Reading over posters ranting and raving in reply to me is kind of
weird now. It's like there is something oddly wrong with them, but I
can't quite put my finger on it.

The challenges to factor an RSA public key though, seem to be
answerable now, and I'm mainly just absorbing the latest and the sense
of profound oddity of it all.

You can factor an RSA public key, if that key is 2 modulo 3, and if
with

z^2 = y^2 + public key

z is divisible by 3, and the math will just do it and kind of wink at
you as if it wasn't even hard.

And you get k by finding k such that abs(public key - 2k^2 ) is a
minimum and k is even, and you have two possibles k = 1 mod 3, or k =
-1 mod 3.

Then x = k/2, and z = 3x, and you get y and factor the public key.

Just like that.

Yup, I had reason to worry about factoring. Wacky.
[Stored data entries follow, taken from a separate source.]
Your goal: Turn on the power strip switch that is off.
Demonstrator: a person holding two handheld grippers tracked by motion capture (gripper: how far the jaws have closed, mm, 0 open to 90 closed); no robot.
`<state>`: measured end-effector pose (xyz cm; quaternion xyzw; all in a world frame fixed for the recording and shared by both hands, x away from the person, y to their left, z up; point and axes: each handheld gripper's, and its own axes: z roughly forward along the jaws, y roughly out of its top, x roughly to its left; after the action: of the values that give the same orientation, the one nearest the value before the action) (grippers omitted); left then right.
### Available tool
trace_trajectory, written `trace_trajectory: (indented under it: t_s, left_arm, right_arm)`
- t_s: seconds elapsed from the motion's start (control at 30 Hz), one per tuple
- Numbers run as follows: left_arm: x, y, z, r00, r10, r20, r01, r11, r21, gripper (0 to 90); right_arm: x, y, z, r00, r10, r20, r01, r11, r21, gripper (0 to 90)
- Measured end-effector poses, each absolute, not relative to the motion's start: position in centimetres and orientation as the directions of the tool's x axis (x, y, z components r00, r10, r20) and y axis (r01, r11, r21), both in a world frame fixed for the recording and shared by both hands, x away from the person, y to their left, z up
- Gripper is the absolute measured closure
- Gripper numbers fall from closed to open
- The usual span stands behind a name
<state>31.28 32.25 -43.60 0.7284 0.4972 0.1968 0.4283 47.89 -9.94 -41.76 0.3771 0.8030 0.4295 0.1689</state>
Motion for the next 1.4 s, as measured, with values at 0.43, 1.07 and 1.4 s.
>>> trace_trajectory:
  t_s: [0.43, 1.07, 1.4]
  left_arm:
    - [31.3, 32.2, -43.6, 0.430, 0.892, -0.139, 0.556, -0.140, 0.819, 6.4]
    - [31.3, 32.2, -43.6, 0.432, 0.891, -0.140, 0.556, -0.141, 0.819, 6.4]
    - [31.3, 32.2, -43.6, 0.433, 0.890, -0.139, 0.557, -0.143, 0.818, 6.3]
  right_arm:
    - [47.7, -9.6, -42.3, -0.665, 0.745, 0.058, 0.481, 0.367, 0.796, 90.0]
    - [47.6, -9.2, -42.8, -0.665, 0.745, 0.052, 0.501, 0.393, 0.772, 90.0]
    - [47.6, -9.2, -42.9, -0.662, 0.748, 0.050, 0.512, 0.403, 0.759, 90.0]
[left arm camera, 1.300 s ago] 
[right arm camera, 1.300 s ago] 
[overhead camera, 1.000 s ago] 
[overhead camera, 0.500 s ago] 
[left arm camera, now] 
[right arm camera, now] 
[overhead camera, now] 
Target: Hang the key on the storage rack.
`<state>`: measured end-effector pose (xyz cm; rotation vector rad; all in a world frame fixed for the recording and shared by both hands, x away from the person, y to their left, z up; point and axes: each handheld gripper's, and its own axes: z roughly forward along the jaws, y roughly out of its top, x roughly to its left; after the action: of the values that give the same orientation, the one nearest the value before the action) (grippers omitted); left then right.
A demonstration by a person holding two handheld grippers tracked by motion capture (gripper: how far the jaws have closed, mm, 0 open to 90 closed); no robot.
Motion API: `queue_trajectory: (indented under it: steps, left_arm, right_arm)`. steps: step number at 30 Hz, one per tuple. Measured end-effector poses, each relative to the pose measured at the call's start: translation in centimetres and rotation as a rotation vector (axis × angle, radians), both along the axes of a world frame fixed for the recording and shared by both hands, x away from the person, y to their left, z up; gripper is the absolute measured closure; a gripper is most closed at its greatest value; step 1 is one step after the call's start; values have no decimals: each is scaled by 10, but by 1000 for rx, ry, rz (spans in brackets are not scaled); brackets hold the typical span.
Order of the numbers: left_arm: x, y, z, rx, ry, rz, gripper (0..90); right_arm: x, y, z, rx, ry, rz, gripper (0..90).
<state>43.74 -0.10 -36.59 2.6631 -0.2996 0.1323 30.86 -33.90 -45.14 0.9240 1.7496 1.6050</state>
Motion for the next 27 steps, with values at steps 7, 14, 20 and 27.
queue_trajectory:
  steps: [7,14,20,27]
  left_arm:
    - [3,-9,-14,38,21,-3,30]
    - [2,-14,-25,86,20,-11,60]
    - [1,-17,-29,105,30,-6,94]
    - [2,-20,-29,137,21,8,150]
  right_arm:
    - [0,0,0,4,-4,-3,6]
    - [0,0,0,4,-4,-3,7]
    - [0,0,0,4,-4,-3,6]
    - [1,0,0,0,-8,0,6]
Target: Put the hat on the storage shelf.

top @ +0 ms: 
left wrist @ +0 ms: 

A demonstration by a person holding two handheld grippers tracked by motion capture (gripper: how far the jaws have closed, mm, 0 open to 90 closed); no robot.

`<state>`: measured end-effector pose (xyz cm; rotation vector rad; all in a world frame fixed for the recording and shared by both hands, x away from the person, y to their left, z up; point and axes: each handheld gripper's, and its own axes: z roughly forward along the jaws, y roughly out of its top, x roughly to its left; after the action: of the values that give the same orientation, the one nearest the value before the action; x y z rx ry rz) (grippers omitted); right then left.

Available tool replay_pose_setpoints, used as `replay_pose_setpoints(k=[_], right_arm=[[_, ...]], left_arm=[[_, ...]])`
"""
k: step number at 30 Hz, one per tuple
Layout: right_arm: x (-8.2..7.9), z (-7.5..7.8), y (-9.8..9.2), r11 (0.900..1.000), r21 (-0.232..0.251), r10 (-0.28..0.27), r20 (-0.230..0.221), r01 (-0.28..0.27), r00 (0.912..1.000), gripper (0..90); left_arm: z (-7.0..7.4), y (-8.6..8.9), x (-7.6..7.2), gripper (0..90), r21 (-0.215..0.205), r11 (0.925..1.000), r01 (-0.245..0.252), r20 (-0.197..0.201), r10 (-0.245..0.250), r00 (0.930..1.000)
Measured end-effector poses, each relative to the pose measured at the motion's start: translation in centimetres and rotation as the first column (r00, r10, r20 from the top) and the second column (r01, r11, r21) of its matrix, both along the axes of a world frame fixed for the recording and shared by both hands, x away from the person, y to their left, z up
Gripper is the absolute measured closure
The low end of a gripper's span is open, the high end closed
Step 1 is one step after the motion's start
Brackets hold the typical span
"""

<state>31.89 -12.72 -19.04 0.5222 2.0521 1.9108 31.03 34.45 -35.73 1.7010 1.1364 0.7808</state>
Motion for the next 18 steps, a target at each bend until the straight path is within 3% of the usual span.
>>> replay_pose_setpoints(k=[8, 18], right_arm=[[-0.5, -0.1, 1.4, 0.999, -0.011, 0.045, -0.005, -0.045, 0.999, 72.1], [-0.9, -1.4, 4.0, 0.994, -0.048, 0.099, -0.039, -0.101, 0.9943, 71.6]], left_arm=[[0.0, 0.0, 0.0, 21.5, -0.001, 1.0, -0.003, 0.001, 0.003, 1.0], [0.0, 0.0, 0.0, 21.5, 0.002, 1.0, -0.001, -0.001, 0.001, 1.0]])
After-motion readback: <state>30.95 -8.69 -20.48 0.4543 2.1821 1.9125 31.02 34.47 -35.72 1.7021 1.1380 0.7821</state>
Factoring a
public key with p=3. Who would have thought the RSA system would
crash so profoundly?

Here's another example: T = (101)(103) = 10403, so trying k=-1 mod 3
(as I already know that k = 1 mod 3 won't work):

k = 68 is the maximal k, such that abs (10403 - 2k^2) is a minimum.

x = k/3 = 34. z = x + k = 102. 102^2 - 10403 = 1. y = 1, so

z-y = 101, z+y = 103

and that could just as easily been an RSA public key.

Still seems so weird though. So easy. All that work people did for
all those years and the answer is so easy.

James Harris